• [Your task] Copy exactly the lines that run from the top of the listing to the line containing "<point>51,213</point>", both ends included, and omit the pictures.

• [Source information]
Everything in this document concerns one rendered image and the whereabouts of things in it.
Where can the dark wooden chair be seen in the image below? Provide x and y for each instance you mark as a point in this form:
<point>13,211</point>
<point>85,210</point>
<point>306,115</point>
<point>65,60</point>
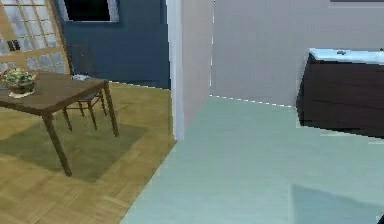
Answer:
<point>87,97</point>

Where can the small pale dish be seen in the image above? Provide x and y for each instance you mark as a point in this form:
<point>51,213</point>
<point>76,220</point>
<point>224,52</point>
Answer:
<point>80,77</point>

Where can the brown wooden table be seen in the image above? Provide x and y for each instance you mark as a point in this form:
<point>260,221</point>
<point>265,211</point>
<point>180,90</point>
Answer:
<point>56,91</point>

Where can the dark cabinet with pale top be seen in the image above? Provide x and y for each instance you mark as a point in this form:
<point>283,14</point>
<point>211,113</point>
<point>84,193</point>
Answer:
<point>343,93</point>

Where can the small dark sink tap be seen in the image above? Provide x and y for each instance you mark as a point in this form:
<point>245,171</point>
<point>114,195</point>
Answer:
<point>341,52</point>

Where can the flower bowl centrepiece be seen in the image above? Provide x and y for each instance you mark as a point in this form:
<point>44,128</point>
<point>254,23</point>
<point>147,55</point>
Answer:
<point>18,80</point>

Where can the wooden glass-paned door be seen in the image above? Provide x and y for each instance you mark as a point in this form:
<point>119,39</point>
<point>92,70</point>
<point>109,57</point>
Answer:
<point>30,33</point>

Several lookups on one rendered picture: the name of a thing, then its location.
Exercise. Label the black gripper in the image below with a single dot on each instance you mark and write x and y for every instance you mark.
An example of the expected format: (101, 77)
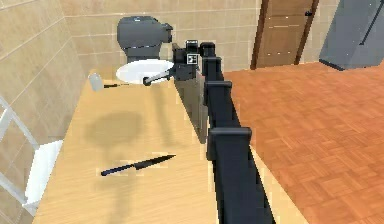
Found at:
(182, 71)

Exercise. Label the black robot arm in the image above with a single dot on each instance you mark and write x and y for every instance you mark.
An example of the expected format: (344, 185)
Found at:
(233, 166)

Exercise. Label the dark grey kettle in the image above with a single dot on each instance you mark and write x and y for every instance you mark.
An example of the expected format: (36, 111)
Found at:
(141, 35)

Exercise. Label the white round plate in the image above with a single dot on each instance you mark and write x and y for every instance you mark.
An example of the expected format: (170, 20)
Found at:
(136, 71)

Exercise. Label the light wood counter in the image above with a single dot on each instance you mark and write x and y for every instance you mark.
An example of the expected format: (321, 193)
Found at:
(133, 133)

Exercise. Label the black kitchen knife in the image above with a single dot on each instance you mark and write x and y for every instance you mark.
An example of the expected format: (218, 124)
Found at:
(138, 164)

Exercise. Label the brown wooden door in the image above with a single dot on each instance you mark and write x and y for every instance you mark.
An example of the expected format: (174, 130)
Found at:
(283, 33)

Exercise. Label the grey fridge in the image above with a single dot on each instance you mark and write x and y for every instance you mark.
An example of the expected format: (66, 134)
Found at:
(353, 33)

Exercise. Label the white window frame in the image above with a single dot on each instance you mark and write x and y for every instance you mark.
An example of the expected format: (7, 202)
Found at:
(23, 160)

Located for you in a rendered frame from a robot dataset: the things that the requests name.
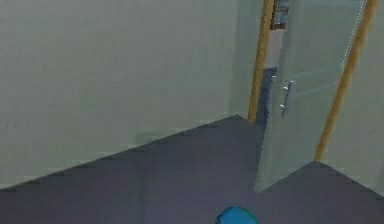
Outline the pale green room door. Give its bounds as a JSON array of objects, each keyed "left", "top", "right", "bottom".
[{"left": 253, "top": 0, "right": 368, "bottom": 194}]

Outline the blue round object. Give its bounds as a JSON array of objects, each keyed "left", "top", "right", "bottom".
[{"left": 215, "top": 206, "right": 260, "bottom": 224}]

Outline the brown shelf unit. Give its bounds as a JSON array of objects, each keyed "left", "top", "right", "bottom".
[{"left": 270, "top": 0, "right": 290, "bottom": 31}]

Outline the silver door handle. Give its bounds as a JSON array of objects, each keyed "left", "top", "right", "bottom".
[{"left": 279, "top": 79, "right": 296, "bottom": 119}]

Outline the wooden door frame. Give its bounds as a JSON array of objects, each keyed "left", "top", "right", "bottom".
[{"left": 246, "top": 0, "right": 380, "bottom": 163}]

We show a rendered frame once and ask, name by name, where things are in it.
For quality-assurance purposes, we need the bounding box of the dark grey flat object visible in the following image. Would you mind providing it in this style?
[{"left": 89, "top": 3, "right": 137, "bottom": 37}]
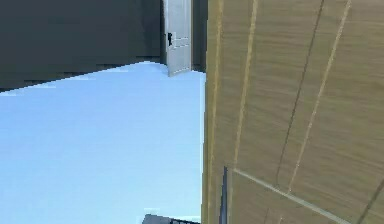
[{"left": 141, "top": 213, "right": 202, "bottom": 224}]

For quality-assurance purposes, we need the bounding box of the light wooden cupboard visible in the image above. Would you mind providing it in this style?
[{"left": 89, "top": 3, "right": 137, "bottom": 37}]
[{"left": 200, "top": 0, "right": 384, "bottom": 224}]

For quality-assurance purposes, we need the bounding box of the white room door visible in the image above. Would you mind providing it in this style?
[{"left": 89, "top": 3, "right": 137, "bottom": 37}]
[{"left": 162, "top": 0, "right": 193, "bottom": 78}]

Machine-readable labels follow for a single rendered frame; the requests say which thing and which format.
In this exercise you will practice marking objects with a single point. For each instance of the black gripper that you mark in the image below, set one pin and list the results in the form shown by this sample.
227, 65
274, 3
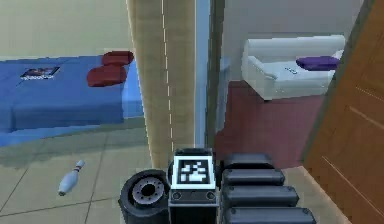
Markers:
146, 195

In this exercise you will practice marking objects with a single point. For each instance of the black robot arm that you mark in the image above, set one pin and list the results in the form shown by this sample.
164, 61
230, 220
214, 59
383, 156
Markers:
253, 190

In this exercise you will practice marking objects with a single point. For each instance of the dark book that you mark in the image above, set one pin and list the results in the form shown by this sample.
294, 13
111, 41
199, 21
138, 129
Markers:
39, 72

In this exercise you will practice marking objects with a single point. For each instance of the white bowling pin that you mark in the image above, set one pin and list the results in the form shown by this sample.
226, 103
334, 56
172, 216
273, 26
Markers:
70, 180

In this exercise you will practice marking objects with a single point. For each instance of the dark red pillow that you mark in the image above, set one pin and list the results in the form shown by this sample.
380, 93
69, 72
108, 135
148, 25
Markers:
106, 76
116, 57

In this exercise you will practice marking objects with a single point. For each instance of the blue bed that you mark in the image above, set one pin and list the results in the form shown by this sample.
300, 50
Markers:
63, 100

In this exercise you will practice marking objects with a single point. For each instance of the white sofa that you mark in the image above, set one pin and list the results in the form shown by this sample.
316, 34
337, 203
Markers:
290, 73

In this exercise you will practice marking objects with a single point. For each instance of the purple cushion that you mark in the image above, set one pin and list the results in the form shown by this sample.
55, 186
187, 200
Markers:
318, 62

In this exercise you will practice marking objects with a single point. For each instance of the brown wooden door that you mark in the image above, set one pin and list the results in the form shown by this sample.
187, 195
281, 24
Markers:
356, 133

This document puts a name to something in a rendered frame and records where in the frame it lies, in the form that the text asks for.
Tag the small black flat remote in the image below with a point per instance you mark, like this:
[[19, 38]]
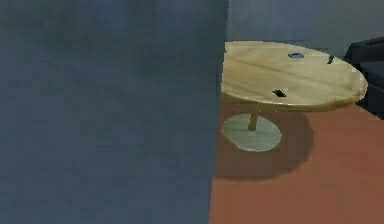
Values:
[[279, 93]]

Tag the round light wooden table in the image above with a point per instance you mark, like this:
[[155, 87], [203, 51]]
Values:
[[300, 80]]

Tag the small blue flat phone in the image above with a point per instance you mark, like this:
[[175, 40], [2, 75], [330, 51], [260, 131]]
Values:
[[295, 55]]

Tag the thin black pen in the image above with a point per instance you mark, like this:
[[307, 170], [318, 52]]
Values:
[[330, 59]]

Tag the dark navy sofa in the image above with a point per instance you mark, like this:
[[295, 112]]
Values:
[[370, 66]]

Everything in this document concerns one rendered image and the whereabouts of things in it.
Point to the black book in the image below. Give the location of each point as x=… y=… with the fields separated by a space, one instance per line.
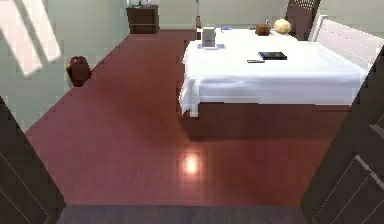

• [Exercise answer]
Everything in this document concerns one rendered image and the whereabouts of things in it.
Where can the dark wooden chair be seen in the image below? Provide x and y for each instance you mark as a point in this form:
<point>13,211</point>
<point>85,210</point>
<point>306,115</point>
<point>65,60</point>
Answer:
<point>87,97</point>

Where can the small pale dish be seen in the image above? Provide x and y for each instance you mark as a point in this form:
<point>51,213</point>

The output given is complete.